2. The reimbursement says 2 days now – before it was 1 banking day if lodged before 2pm on a banking day – is the wage subsidy refund different to the Covid Employers Refund (as in are they both 2 days now or is the latter still refunded the next banking day.

The previous COVID Employers Refund scheme has been replaced by the COVID 19 Temporary Wage Subsidy. Under the Temporary Wage Subsidy the amounts paid to employees and notified to Revenue will be transferred into the employer’s bank account by Revenue. This reimbursement will, in general, be made within two working days after the date of receipt of the payroll submission. If we receive a payroll submission on Day 1 the refunds will be processed and sent to the employer’s bank account on the next working day (Day 2). Depending on the bank used the refund will be available to the employer on Day 3. Submissions made more than 4 days in advance of the pay dates will not be processed until 4 days before the pay day. In fact, in many instances, the employer is refunded in advance of paying its employees.

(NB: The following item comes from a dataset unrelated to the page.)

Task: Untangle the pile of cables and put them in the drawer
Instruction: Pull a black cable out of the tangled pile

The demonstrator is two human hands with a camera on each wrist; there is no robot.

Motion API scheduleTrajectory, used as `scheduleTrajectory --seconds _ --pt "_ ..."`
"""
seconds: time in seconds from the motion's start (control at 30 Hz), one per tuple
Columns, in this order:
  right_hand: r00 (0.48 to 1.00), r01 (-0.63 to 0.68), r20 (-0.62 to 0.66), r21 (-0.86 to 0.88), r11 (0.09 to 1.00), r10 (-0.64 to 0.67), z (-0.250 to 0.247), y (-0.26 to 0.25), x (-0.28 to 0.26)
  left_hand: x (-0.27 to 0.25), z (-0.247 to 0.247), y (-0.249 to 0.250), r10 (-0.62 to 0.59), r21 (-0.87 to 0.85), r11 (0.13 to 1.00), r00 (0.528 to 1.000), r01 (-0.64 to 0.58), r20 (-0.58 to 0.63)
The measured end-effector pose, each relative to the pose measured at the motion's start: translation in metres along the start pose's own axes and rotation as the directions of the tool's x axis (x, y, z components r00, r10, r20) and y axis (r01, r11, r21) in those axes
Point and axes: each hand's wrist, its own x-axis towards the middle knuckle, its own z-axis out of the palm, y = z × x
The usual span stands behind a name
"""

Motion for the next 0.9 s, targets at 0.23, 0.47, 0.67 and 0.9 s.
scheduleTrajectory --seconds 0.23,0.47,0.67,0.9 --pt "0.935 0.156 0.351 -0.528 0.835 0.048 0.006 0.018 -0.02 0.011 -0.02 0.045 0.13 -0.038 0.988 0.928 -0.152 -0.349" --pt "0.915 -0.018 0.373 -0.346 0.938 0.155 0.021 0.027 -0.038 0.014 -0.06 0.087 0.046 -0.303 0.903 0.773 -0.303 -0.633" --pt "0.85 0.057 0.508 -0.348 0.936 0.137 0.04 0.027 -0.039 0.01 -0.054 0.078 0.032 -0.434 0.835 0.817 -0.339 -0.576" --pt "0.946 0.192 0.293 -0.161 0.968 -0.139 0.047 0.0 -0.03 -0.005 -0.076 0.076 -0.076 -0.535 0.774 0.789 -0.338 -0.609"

3. Is it 2 banking days for the refund or 2 working days?
See above

4. Revenue says to qualify the employer must be “able to demonstrate, to the satisfaction of revenue, a minimum of a 25% decline in turnover – if a place has closed is this enough? Are businesses going to be audited to show this? Is it going to be year-end figures – if the business over the 12 months is not at 25% less, do they own monies paid out back by revenue over the 12 weeks?

Guidance are available at www.revenue.ie/en/corporate/communications/documents/guidance-on-employer-eligibility-and-supporting-proofs.pdf.

5. Why are they listing employers who use the scheme? If so, from a GDPR perspective, can an employer say they do not approve to this – why is this?

The publication of employers’ names is to ensure transparency of the wage subsidy scheme and to confirm the payments are passed on in full to the employee. It will provide clarity for all employees. It will allow employees to identify if their employer participated in the scheme and that the wage subsidy has been fully reflected in their pay and will help to safeguard against abuse of the scheme.

6. They say to qualify the employee needs to be on payroll as at 29th February 2020 and a submission made to revenue from the period 1st February to 15th March. If an employee was employed between 1st Feb and 28th February – do they no qualify – we are unclear here. The Covid refund scheme was all employees from 1st February to 15th March.

An eligible employee is someone who their employer cannot afford to fully pay because of the COVID-19 crisis who is being kept on the books of the employer. The employee must be on the payroll on 29 February 2020 and the employer must, between 1 February 2020 and 15 March 2020, have made payroll submissions for payments to the employee to Revenue with pay-dates between 1 Feb 2020 and 29 Feb 2020. There is no age restriction for employees to be eligible. The scheme includes employees on fulltime, part-time and short-time work arrangements.”